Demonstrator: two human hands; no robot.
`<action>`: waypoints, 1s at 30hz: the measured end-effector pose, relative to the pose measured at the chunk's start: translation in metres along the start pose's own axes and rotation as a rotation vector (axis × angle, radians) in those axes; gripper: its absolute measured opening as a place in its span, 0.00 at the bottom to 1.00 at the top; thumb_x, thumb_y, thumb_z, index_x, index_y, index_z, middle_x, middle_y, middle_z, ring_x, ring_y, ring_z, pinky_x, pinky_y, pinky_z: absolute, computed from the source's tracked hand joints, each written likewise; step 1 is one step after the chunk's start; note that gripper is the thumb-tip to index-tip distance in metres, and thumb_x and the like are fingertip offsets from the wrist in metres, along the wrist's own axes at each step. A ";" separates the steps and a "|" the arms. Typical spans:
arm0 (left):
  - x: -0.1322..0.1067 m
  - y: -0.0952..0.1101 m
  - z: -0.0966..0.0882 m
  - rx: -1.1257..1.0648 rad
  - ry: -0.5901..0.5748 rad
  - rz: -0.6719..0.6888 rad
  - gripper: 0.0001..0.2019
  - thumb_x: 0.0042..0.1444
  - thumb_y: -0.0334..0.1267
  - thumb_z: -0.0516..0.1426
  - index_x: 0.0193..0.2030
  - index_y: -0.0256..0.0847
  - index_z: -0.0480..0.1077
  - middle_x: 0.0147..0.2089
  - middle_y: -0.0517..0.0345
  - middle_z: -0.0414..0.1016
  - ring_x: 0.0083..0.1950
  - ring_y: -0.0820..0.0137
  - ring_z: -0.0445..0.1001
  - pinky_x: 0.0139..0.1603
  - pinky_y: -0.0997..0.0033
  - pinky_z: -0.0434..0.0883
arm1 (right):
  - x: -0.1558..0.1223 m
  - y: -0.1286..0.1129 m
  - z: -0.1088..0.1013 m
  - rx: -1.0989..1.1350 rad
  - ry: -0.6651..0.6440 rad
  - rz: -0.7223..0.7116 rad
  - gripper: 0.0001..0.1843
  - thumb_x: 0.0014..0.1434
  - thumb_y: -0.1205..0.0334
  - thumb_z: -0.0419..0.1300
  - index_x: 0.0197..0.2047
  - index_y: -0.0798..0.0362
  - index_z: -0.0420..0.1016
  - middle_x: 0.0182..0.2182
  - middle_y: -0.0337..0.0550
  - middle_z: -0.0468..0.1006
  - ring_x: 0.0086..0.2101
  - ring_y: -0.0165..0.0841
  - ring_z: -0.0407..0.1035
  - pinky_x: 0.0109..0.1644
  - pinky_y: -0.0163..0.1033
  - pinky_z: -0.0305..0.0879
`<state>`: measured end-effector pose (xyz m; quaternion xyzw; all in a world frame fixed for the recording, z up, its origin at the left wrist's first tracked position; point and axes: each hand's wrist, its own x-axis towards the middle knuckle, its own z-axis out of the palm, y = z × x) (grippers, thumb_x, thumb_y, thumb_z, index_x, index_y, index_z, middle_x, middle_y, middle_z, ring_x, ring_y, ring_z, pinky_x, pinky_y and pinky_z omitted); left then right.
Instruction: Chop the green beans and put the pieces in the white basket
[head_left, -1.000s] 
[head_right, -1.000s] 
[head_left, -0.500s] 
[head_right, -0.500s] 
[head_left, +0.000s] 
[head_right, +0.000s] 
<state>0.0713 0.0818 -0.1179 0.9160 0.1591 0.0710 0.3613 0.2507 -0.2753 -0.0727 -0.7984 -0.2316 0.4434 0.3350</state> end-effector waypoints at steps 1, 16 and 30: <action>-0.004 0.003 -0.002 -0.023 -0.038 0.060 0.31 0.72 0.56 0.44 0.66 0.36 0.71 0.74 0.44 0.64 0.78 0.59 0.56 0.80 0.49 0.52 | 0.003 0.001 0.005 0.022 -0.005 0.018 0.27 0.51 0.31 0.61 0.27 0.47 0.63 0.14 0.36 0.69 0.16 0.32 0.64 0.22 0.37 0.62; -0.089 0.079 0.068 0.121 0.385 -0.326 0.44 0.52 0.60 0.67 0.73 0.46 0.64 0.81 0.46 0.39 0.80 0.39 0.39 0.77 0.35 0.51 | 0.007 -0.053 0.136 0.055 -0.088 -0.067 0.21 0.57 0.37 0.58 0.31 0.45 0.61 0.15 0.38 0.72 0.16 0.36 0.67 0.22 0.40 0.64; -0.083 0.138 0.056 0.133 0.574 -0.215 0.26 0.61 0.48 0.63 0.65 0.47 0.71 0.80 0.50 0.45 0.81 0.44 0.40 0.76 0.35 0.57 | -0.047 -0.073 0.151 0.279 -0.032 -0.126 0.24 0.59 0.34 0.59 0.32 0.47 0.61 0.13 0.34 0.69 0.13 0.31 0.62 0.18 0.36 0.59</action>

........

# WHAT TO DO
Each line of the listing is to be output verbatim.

# EXERCISE RESPONSE
Demonstrator: two human hands; no robot.
`<action>`: waypoints, 1s at 30hz: the measured end-effector pose, relative to the pose measured at the chunk's start: translation in metres along the start pose's own axes and rotation as a rotation vector (axis × angle, radians) in those axes; gripper: its absolute measured opening as a place in its span, 0.00 at the bottom to 1.00 at the top; thumb_x, thumb_y, thumb_z, index_x, index_y, index_z, middle_x, middle_y, middle_z, ring_x, ring_y, ring_z, pinky_x, pinky_y, pinky_z: absolute, computed from the source's tracked hand joints, each written likewise; step 1 is one step after the chunk's start; note that gripper is the thumb-tip to index-tip distance in metres, and thumb_x and the like are fingertip offsets from the wrist in metres, along the wrist's own axes at each step. A ";" separates the steps and a "|" the arms. Typical spans:
arm0 (left):
  - x: -0.1322..0.1067 m
  - y: -0.0952..0.1101 m
  - z: -0.0966..0.0882 m
  - rx: -1.1257..1.0648 rad
  - ry: -0.5901..0.5748 rad
  - rz: -0.6719..0.6888 rad
  - gripper: 0.0001..0.2019
  - thumb_x: 0.0042..0.1444
  - thumb_y: -0.0334..0.1267
  - thumb_z: -0.0516..0.1426
  - index_x: 0.0193..0.2030
  - index_y: -0.0256..0.0847
  - index_z: -0.0480..0.1077
  - middle_x: 0.0147..0.2089
  - middle_y: -0.0517..0.0345
  - middle_z: -0.0414..0.1016
  - ring_x: 0.0083..0.1950
  - ring_y: -0.0820..0.0137
  - ring_z: -0.0445..0.1001
  - pinky_x: 0.0139..0.1603
  - pinky_y: -0.0997..0.0033
  - pinky_z: -0.0434..0.0883
arm1 (right):
  - x: -0.1558..0.1223 m
  - y: -0.1286..0.1129 m
  - z: -0.1088..0.1013 m
  - rx: -1.0989..1.1350 rad
  - ry: -0.6651..0.6440 rad
  - rz: -0.7223..0.7116 rad
  - gripper: 0.0001..0.1843
  - thumb_x: 0.0014..0.1434
  - thumb_y: -0.1205..0.0334
  - thumb_z: -0.0419..0.1300
  - index_x: 0.0197..0.2047
  - index_y: -0.0798..0.0362
  - index_z: -0.0420..0.1016
  - middle_x: 0.0182..0.2182
  - middle_y: -0.0337..0.0550
  - middle_z: -0.0468..0.1006
  - ring_x: 0.0086..0.2101
  - ring_y: -0.0165..0.0841
  - ring_z: -0.0407..0.1035
  - pinky_x: 0.0109..0.1644
  - pinky_y: -0.0163..0.1033
  - pinky_z: -0.0305..0.0879
`<state>`: measured end-effector pose (xyz m; quaternion xyzw; all in a world frame fixed for the recording, z up, its origin at the left wrist's first tracked position; point and axes: each hand's wrist, its own x-axis towards the middle knuckle, its own z-axis out of the palm, y = z × x) (grippers, thumb_x, thumb_y, thumb_z, index_x, index_y, index_z, middle_x, middle_y, middle_z, ring_x, ring_y, ring_z, pinky_x, pinky_y and pinky_z omitted); left then right.
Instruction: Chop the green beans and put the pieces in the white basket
[head_left, -1.000s] 
[head_right, -1.000s] 
[head_left, -0.500s] 
[head_right, -0.500s] 
[head_left, +0.000s] 
[head_right, +0.000s] 
<state>0.0713 0.0818 -0.1179 0.9160 0.1591 0.0710 0.3613 0.2507 -0.2753 -0.0727 -0.7984 -0.2316 0.4434 0.3350</state> end-effector waypoints at steps 1, 16 and 30: <action>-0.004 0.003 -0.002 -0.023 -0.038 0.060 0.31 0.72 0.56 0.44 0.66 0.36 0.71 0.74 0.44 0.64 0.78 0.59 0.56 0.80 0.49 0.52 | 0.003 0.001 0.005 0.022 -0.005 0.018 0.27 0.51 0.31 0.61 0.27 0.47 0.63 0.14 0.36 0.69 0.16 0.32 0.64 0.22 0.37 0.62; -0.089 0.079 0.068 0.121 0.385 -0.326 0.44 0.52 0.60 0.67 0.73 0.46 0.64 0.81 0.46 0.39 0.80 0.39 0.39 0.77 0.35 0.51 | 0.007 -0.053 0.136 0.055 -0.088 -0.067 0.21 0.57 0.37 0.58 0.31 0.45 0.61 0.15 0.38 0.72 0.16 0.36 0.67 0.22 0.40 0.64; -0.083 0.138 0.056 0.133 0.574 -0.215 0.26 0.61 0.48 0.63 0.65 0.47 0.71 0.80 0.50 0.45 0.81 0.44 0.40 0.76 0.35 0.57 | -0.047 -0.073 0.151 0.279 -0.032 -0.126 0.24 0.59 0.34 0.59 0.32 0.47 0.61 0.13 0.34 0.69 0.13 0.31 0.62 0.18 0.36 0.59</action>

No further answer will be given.